Он бросился к пану Янеку, который повалился на пол, в предсмертной судороге обеими руками совлекая за собой ворох книг и пергаментных свитков.
Когда император поднялся, держа в руках окровавленный циркуль, выдернутый из раны, лицо его было бледно, как у полунощного призрака, а очи - безумны.
- Это ты убил его, - сказал он, уколов острием Петра, отчего на камзоле осталось маленькое пятнышко крови. - Ты моложе и проворнее нас, ты еще мог бы подскочить и помешать этому, но ты так не поступил, поскольку ты желал его смерти. Но не помышляй, проклятый, что тем самым будто бы что-то изменилось в твою пользу.
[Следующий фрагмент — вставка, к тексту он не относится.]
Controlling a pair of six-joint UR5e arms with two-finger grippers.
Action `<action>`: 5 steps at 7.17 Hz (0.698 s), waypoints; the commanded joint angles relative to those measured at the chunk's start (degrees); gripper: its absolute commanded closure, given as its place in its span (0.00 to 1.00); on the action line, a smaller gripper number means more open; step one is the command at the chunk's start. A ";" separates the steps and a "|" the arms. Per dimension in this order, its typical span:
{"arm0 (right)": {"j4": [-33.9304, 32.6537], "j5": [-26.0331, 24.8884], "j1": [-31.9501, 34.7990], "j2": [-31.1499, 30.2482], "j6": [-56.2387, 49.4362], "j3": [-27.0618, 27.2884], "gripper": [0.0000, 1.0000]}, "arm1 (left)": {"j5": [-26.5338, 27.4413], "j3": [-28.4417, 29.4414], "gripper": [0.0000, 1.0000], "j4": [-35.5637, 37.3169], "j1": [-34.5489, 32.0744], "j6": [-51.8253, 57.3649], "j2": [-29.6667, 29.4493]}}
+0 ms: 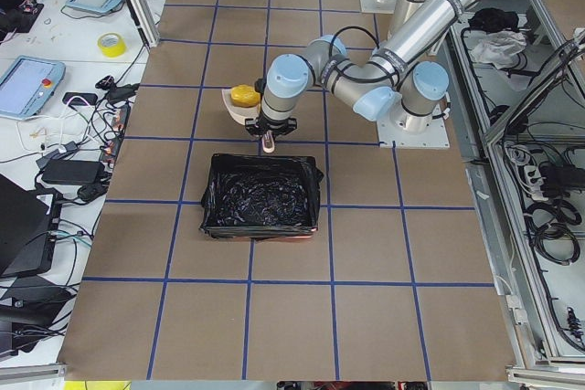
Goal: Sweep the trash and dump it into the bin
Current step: 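Carry the dustpan over the bin with the left gripper while the right withdraws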
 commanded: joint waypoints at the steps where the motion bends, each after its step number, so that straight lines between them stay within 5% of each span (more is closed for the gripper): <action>1: -7.38 -0.44 -6.09 4.07 -6.84 1.81 1.00 | 2.06 7.48 1.00 -0.15 7.18 6.42 -4.61; 5: -16.10 0.17 -8.40 5.41 -5.87 9.19 1.00 | 12.06 17.70 1.00 2.20 12.22 9.25 -12.63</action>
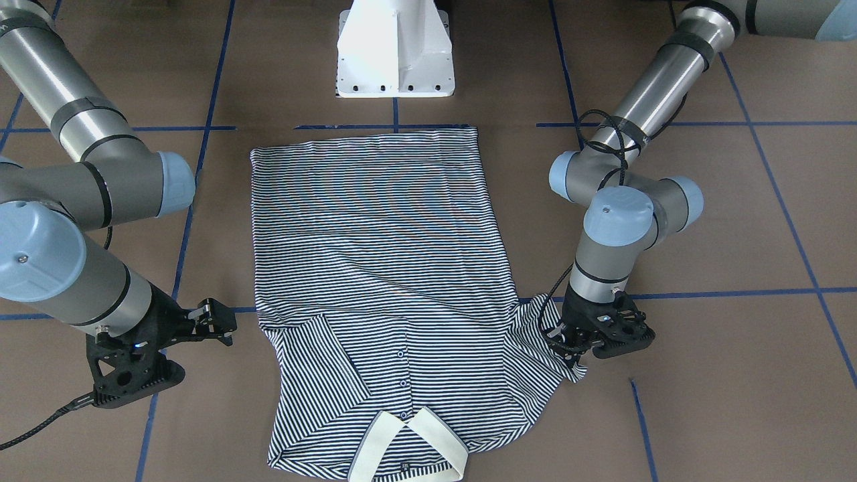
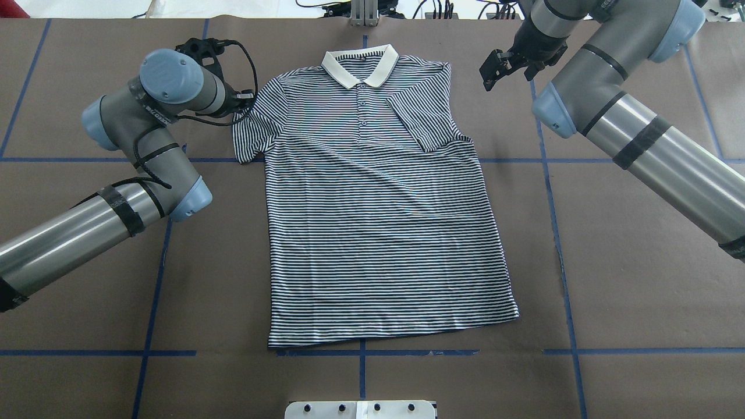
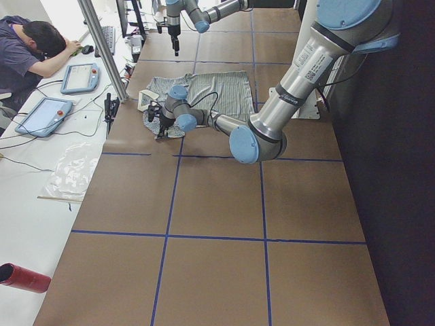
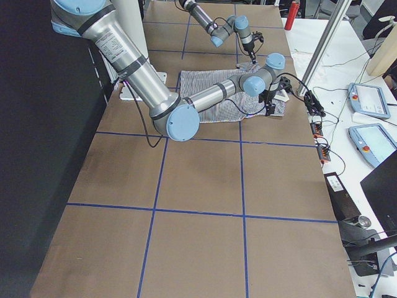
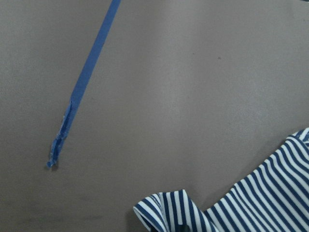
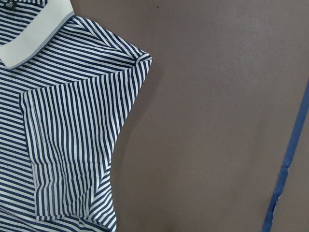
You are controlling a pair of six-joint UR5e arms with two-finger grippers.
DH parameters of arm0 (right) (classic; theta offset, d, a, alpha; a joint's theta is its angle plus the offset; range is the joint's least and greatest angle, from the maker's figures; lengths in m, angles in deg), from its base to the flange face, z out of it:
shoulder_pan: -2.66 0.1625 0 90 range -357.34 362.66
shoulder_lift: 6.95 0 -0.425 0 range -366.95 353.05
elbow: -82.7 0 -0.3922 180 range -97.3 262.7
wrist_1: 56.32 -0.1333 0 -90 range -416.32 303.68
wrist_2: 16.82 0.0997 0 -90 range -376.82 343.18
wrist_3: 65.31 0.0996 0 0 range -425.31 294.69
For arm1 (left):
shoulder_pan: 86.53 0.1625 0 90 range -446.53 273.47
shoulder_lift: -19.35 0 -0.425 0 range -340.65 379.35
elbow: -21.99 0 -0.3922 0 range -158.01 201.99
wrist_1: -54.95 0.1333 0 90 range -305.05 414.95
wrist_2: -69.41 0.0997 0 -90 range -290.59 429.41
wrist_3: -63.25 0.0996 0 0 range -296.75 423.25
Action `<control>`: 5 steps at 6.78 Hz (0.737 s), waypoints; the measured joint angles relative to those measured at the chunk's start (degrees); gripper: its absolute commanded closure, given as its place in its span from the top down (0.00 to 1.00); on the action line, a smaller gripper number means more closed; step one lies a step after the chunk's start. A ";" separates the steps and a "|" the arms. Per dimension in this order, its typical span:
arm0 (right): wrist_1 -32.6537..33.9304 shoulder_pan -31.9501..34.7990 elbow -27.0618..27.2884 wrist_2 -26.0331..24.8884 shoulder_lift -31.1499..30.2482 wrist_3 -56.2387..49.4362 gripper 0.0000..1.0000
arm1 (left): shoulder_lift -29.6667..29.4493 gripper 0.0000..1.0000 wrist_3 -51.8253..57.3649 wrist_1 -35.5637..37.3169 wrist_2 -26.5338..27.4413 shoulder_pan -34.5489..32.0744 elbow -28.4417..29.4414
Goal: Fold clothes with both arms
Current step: 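Grasp the other sleeve with the left gripper and fold it inward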
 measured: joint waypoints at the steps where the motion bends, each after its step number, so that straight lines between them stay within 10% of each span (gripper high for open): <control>1: -1.50 0.00 -0.17 -0.08 -0.90 -0.02 1.00 | -0.95 0.00 -0.79 4.74 -0.05 -0.01 -3.38; 3: -4.99 0.00 -0.51 -0.17 -2.71 0.03 1.00 | -7.43 0.00 -9.43 13.65 0.28 1.97 -5.13; 5: -5.62 0.00 -0.52 -0.16 -3.01 0.14 1.00 | -15.10 1.00 -18.33 12.48 4.71 5.93 4.38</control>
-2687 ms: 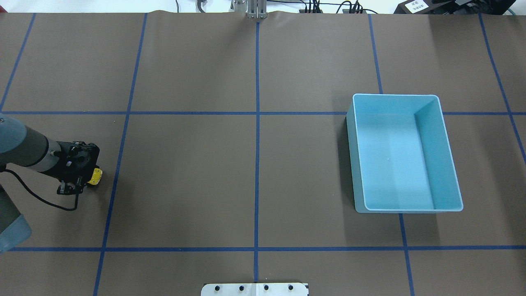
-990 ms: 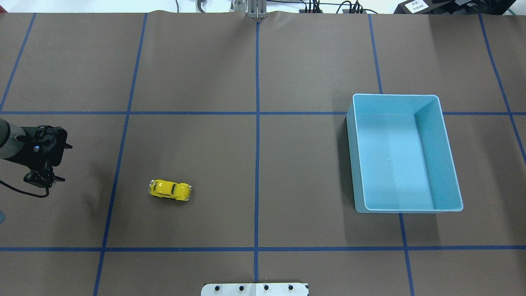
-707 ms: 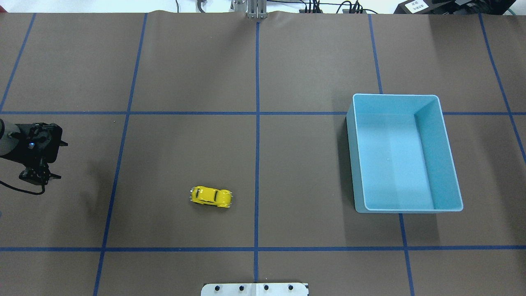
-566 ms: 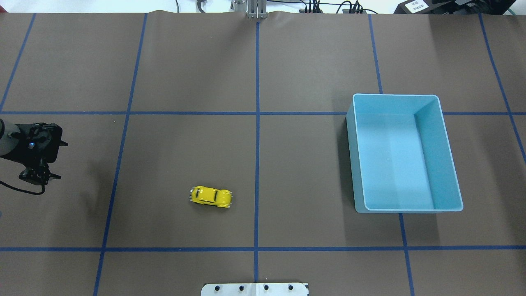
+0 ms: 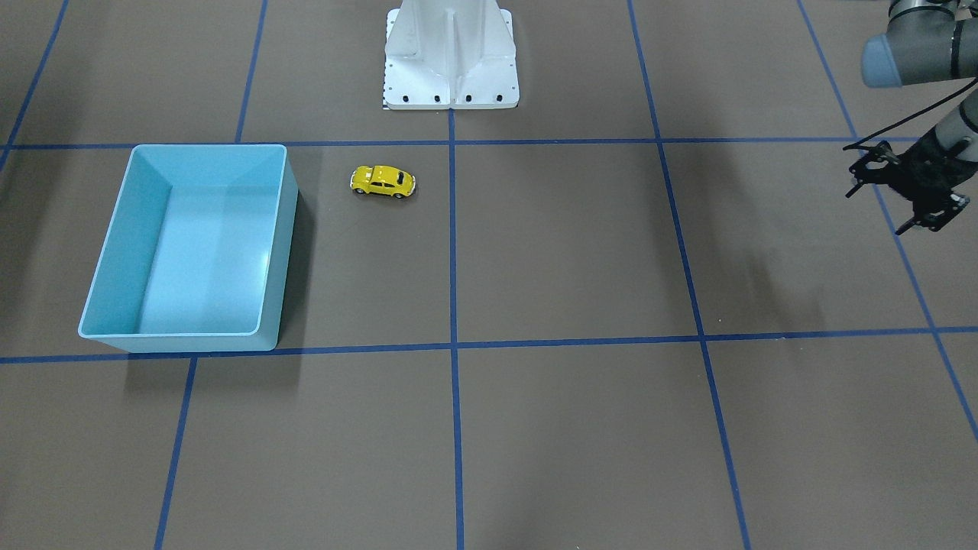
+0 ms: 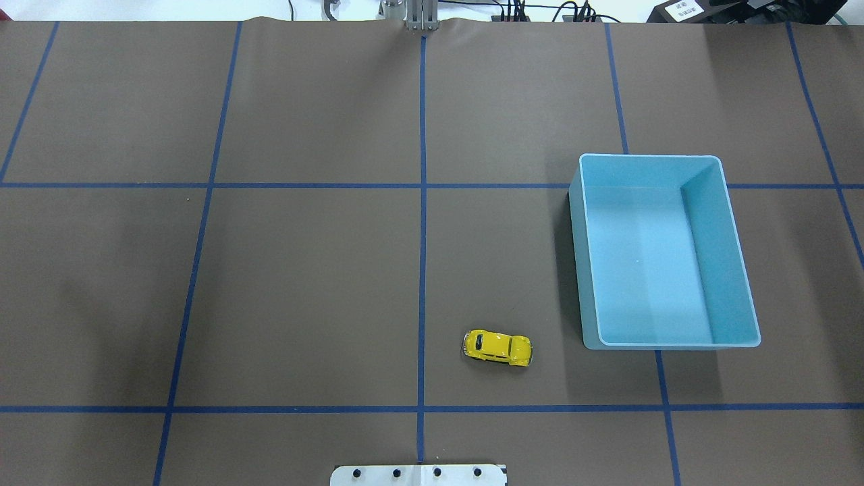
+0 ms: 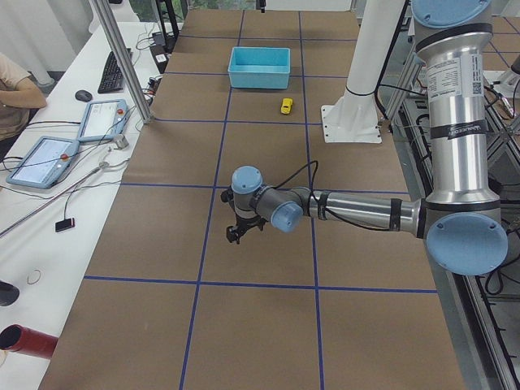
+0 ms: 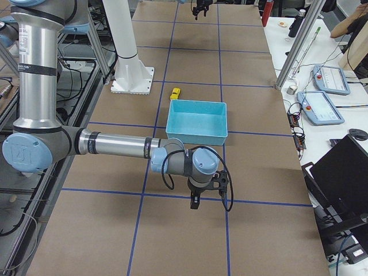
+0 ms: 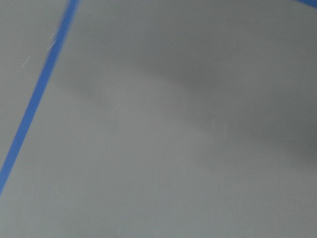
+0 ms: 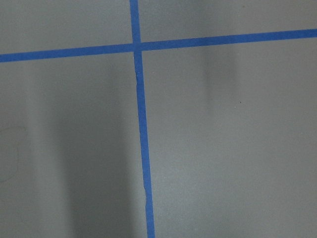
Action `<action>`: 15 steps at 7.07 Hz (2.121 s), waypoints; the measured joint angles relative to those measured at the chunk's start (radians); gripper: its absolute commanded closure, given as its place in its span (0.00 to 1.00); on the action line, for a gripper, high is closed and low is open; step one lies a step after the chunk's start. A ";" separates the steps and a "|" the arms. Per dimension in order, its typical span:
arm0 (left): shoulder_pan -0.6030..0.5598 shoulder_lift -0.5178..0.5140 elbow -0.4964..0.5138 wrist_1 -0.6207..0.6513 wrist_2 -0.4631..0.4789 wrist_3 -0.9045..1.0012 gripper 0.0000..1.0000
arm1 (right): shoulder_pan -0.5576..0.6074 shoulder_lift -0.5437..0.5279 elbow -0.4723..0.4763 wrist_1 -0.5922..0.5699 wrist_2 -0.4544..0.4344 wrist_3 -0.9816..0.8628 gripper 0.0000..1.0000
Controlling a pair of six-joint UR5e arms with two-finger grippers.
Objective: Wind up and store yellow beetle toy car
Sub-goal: 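Withdraw the left arm while the released car rolls toward the bin, then move the right gripper over the stopped yellow car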
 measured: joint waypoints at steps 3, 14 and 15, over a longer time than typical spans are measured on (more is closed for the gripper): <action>-0.179 0.050 0.005 0.042 -0.062 -0.278 0.00 | -0.001 0.011 0.120 0.051 0.000 0.019 0.01; -0.380 0.015 0.046 0.236 -0.192 -0.191 0.00 | -0.736 0.257 0.591 0.060 -0.241 -0.197 0.01; -0.381 0.015 0.048 0.233 -0.198 -0.191 0.00 | -0.801 0.286 0.580 0.059 -0.279 -0.199 0.01</action>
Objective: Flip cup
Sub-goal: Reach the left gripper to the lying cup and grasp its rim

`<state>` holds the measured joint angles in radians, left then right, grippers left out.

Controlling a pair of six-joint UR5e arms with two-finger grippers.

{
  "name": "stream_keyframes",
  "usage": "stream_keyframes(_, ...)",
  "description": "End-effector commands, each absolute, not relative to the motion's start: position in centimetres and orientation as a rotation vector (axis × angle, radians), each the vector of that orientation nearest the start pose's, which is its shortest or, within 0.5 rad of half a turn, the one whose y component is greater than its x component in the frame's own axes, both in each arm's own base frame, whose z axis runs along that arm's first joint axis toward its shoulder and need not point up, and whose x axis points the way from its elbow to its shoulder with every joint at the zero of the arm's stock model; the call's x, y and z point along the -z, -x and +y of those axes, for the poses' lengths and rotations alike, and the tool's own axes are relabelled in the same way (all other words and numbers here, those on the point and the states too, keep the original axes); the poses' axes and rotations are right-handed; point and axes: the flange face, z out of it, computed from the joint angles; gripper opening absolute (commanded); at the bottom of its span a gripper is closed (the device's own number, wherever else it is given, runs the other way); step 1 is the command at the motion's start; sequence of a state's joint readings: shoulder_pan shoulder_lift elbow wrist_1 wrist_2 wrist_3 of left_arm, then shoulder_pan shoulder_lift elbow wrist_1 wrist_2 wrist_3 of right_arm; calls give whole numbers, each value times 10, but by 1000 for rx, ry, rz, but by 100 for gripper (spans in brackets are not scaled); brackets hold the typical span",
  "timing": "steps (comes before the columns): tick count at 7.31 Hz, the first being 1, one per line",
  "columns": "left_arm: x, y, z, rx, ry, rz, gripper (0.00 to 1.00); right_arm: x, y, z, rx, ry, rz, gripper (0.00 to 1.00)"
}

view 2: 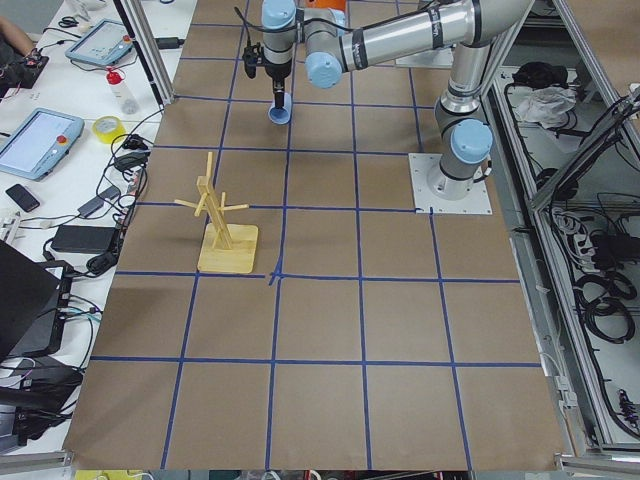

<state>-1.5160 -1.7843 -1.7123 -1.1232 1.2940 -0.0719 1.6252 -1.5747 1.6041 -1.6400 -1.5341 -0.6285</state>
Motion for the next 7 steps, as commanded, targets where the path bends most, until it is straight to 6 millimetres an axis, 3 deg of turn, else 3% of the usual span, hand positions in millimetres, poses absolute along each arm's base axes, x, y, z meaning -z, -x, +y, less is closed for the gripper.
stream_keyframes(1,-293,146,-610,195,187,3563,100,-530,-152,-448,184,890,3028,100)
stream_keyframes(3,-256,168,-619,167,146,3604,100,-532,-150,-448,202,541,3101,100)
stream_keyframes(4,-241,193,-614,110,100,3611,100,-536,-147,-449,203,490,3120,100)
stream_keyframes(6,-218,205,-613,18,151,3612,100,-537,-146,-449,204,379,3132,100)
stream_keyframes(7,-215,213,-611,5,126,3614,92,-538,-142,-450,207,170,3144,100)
Теперь ступай, опустись на колени, сложи руки и проси небеса, чтоб нам удалось найти его Камень, который мы станем искать в вашем доме так, как еще никто ничего не искал, слезно моли небеса и помогай нам в наших поисках хотя бы молитвою, потому что, если бы случилось так, что мы не найдем Философского камня, на тебя падет вся тяжесть нашего разочарования и гнева и тебе придется столь худо, что этот покойник в своей могиле содрогнется от ужаса над тем, что мы содеем с тобою.
Кивнув стражникам, чтобы Петра увели, император, стеная и воя, набросился с кулаками на мертвого пана Янека.
- Отдай мне Философский камень, - требовал он, захлебываясь слезами. - Воскресни, пробудись и отдай мне свой Камень! Слышишь? Ты мертв, и наши глупые людские дела, которые имели для тебя такое значение, сейчас тебе совершенно безразличны. Какая тебе разница, что принесет твой Камень - благословение или проклятие, рай или ад, день или ночь? Ты - над нами, над людьми, над вещами, ты где-то в ином мире и потому можешь отдать мне то, в чем при жизни отказывал, - проснись же на одно мгновенье и скажи, где ты спрятал Камень!!!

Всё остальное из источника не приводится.